BIDE-Based parallel mining of frequent closed sequences with mapreduce

  • Authors:
  • Dongjin Yu;Wei Wu;Suhang Zheng;Zhixiang Zhu

  • Affiliations:
  • School of Computer, Hangzhou Dianzi University, Hangzhou, China;Zhejiang Provincial Key Laboratory of Network Technology and Information Security, Hangzhou, China;School of Computer, Hangzhou Dianzi University, Hangzhou, China;School of Computer, Hangzhou Dianzi University, Hangzhou, China

  • Venue:
  • ICA3PP'12 Proceedings of the 12th international conference on Algorithms and Architectures for Parallel Processing - Volume Part II
  • Year:
  • 2012

Quantified Score

Hi-index 0.00

Visualization

Abstract

Parallel processing is essential to mining frequent closed sequences from massive volume of data in a timely manner.

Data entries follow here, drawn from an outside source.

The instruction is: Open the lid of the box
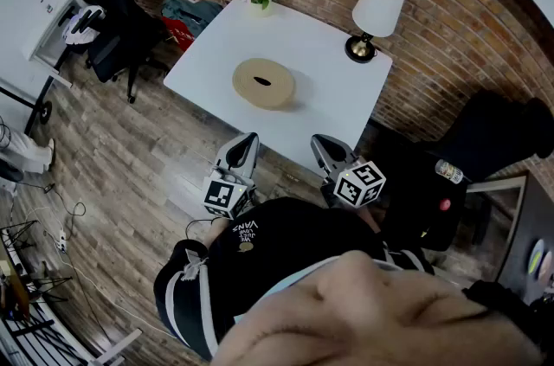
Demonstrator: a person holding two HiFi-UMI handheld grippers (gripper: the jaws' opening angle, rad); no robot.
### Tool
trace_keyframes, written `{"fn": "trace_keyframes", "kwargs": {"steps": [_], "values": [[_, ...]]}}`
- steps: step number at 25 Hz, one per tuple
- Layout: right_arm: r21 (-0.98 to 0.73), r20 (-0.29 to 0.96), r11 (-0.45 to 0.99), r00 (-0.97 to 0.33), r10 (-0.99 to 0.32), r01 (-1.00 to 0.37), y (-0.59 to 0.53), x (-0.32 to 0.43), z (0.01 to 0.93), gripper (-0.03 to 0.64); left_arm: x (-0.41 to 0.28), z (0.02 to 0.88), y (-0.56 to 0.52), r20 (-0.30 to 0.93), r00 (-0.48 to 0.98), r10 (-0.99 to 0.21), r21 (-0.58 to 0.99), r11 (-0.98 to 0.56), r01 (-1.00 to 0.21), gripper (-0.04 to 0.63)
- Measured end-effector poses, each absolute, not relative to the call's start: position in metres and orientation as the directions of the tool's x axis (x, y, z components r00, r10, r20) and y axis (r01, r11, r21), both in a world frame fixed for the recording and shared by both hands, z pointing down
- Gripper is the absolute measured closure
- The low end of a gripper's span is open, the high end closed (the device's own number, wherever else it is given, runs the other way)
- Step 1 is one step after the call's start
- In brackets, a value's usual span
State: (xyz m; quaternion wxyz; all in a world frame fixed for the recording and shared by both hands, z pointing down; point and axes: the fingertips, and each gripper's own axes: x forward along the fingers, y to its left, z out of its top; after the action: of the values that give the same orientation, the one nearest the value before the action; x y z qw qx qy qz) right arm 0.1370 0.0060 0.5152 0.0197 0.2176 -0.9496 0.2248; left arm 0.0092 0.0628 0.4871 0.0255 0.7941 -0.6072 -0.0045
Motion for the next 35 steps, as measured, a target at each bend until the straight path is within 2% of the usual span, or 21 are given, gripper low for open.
{"fn": "trace_keyframes", "kwargs": {"steps": [9,24,35], "values": [[-0.451,0.134,0.741,-0.858,-0.495,-0.498,-0.022,0.111,0.515,0.612,-0.023,0.486,0.045,0.041,0.344,-0.938,0.027,-0.343,-0.939,0.586],[-0.473,0.122,0.631,-0.755,-0.645,-0.616,-0.019,0.038,0.516,0.612,-0.119,0.492,0.037,0.059,0.465,-0.883,0.022,-0.465,-0.885,0.585],[-0.463,0.141,0.52,-0.639,-0.756,-0.718,-0.021,0.028,0.526,0.612,-0.164,0.514,0.032,0.081,0.53,-0.844,0.047,-0.528,-0.848,0.585]]}}
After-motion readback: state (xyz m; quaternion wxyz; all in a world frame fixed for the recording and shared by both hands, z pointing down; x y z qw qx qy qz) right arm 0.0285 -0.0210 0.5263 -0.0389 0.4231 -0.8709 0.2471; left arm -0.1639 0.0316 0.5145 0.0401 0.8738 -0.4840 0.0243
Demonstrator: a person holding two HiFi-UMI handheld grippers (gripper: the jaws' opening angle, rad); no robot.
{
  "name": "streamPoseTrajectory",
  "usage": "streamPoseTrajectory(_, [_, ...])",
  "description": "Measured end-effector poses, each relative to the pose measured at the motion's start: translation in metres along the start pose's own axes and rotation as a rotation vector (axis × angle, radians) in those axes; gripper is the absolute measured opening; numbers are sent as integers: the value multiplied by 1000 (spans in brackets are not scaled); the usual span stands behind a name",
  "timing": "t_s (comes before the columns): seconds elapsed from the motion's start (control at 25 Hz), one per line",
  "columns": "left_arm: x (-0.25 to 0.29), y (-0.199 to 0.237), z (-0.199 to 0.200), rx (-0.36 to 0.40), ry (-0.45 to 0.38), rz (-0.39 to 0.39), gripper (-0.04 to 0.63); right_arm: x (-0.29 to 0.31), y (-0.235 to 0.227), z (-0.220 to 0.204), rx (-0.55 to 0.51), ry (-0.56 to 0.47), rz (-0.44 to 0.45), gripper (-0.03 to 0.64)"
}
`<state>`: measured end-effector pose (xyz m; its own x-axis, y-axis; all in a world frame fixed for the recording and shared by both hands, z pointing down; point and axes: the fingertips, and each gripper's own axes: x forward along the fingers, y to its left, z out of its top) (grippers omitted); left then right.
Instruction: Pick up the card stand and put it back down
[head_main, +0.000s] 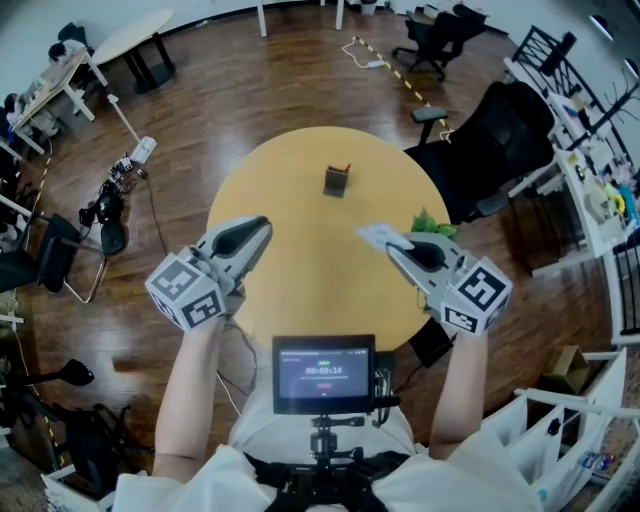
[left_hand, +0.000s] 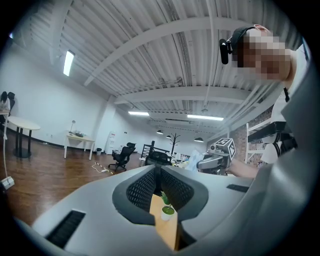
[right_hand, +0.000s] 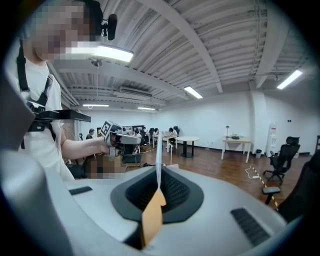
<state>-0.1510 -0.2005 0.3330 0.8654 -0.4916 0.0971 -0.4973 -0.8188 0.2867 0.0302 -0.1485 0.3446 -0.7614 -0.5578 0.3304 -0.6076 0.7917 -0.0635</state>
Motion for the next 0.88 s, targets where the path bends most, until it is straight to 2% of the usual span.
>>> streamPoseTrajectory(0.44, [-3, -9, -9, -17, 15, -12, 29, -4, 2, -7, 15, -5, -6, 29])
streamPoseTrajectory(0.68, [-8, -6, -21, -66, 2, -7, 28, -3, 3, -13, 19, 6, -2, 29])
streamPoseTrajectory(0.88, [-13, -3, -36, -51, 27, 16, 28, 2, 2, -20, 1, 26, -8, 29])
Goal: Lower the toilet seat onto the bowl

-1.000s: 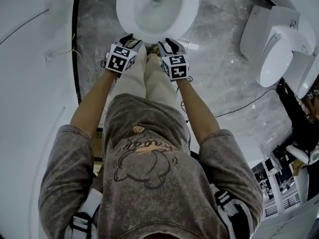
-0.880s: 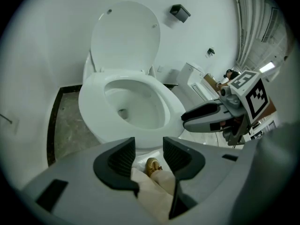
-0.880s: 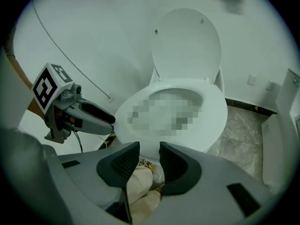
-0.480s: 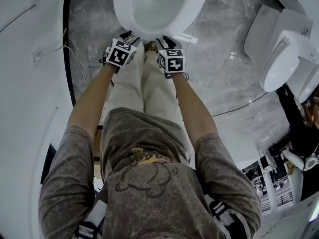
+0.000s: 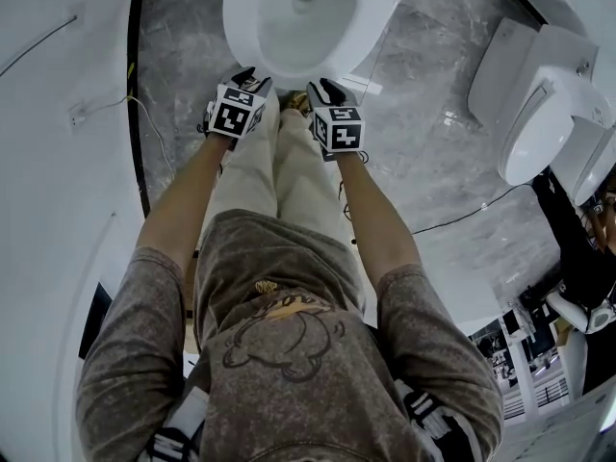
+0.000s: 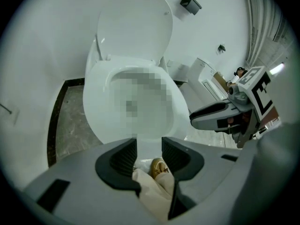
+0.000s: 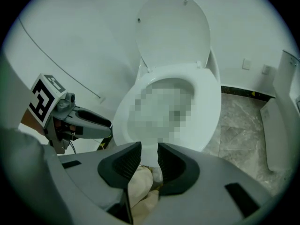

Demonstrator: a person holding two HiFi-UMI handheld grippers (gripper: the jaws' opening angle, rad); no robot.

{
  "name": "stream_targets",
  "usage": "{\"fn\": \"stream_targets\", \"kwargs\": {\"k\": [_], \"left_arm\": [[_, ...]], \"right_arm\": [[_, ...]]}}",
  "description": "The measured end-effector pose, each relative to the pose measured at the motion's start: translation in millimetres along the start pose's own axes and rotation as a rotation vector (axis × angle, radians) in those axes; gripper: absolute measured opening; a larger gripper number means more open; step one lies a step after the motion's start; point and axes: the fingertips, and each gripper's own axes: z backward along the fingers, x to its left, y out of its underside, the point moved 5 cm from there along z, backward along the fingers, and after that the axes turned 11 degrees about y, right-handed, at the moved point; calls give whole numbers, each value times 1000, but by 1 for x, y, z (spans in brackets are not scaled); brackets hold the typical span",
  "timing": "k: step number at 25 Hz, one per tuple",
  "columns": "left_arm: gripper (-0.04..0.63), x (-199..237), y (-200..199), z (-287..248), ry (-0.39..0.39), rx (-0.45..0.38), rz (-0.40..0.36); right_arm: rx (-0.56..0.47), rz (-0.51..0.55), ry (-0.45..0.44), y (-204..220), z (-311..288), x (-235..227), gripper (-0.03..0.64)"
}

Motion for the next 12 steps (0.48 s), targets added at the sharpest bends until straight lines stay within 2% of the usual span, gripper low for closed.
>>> {"fn": "stream_targets", "kwargs": {"k": [5, 9, 12], "left_arm": [[170, -29, -54, 53, 3, -100, -35], [170, -57, -115, 110, 41, -227, -63], [170, -80, -157, 160, 67, -323, -114]], "right_arm": [[-102, -3, 16, -55, 58, -4, 127], [-243, 37, 14, -115, 120, 7, 127], [-350, 47, 20, -157, 171, 14, 127]]}}
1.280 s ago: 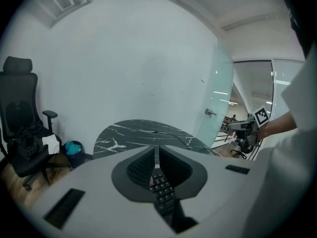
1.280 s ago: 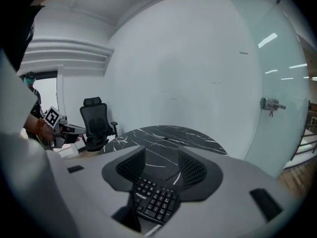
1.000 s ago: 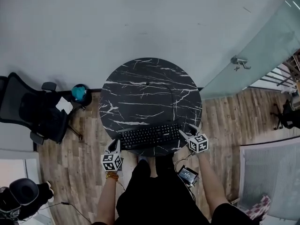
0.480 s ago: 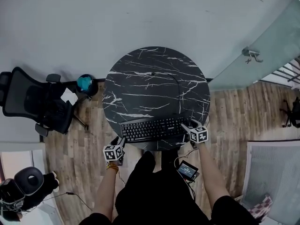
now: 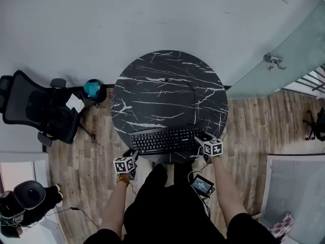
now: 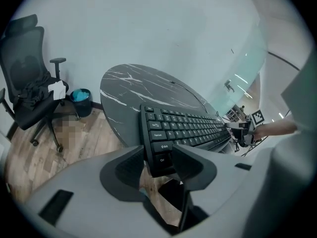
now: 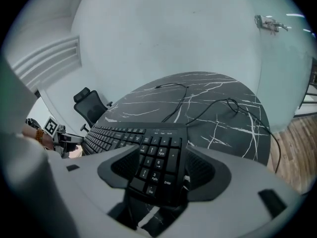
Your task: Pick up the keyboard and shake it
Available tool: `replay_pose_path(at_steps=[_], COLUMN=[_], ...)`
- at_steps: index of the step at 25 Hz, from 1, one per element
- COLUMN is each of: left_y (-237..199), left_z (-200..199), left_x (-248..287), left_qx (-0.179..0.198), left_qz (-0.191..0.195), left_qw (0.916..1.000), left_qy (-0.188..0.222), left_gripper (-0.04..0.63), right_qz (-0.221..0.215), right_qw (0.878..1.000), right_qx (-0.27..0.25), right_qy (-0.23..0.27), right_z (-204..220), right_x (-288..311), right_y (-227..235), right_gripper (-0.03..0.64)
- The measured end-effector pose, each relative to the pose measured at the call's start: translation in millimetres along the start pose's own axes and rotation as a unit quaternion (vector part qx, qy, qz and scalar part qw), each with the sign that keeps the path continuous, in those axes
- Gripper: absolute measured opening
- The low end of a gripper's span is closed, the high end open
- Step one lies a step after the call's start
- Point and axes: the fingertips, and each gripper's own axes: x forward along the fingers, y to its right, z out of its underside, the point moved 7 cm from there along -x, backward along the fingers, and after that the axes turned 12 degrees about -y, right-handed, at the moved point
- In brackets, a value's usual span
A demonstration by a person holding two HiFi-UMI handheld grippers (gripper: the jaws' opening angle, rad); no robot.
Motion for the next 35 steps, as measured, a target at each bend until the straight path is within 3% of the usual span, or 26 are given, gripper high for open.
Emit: replay_pose_path(at_steps=[5, 12, 18, 20, 23, 25, 31, 35], left_y=[1.1, -4.3, -4.4, -10.7, -25.3, -28.0, -10.4, -4.8], left_z=[9.5, 52.4, 71.0, 69.8, 62.7, 59.8, 61.1, 69.2], left_x=[-3.8, -21.1, -28.8, -26.7, -26.2, -23.6, -12.2, -13.5], left_qx=[0.011, -0.012, 0.003, -0.015, -0.079, -0.088, -0.048, -0.055], left_qz=[0.004, 0.028, 0.078, 0.093, 0.092, 0.098, 0.132, 0.134], left_qw=[0.9999, 0.9995, 0.9966, 0.9954, 0.9925, 0.9911, 0.9898, 0.9893], left_qy=[-0.010, -0.011, -0.027, -0.016, 0.019, 0.020, -0.023, -0.022], left_gripper=[0.186, 0.182, 0.184, 0.184, 0.215, 0.222, 0.227, 0.238], right_qz=[0.000, -0.018, -0.034, -0.017, 0.004, -0.011, -0.098, -0.095], right_qw=[1.000, 0.999, 0.999, 0.999, 0.999, 0.997, 0.988, 0.988], right_qx=[0.021, 0.005, 0.029, 0.030, 0.053, 0.071, 0.115, 0.110], right_qy=[0.000, -0.031, -0.028, -0.015, -0.005, -0.019, -0.042, -0.048], right_z=[12.5, 53.1, 79.1, 80.7, 86.6, 93.4, 109.2, 108.9], right_x=[-5.0, -20.2, -31.9, -36.5, -38.8, -35.7, -28.8, -32.9], right_y=[-6.1, -25.8, -28.3, -23.5, -16.0, -14.8, -29.9, -32.6], right_gripper=[0.266, 0.266, 0.265, 0.265, 0.267, 0.267, 0.269, 0.270])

On the other hand, MapReduce is an ideal software framework to support distributed computing on large data sets on clusters of computers. In this paper, we develop a parallel implementation of BIDE algorithm on MapReduce, called BIDE-MR. It iteratively assigns the tasks of closure checking and pruning to different nodes in cluster. After one round of map-combine-partition-reduce, the closed frequent sequences with round-specific length and the candidates for the next round of computation are generated. Since the candidates and their pseudo project databases are independent with each other, BIDE-MR achieves high speed-ups. We implement BIDE-MR on an Apache Hadoop cluster and use BIDE-MR to mine the vehicles which frequently appear together from massive records collected at different monitoring sites. The results show that BIDE-MR attains good parallelization.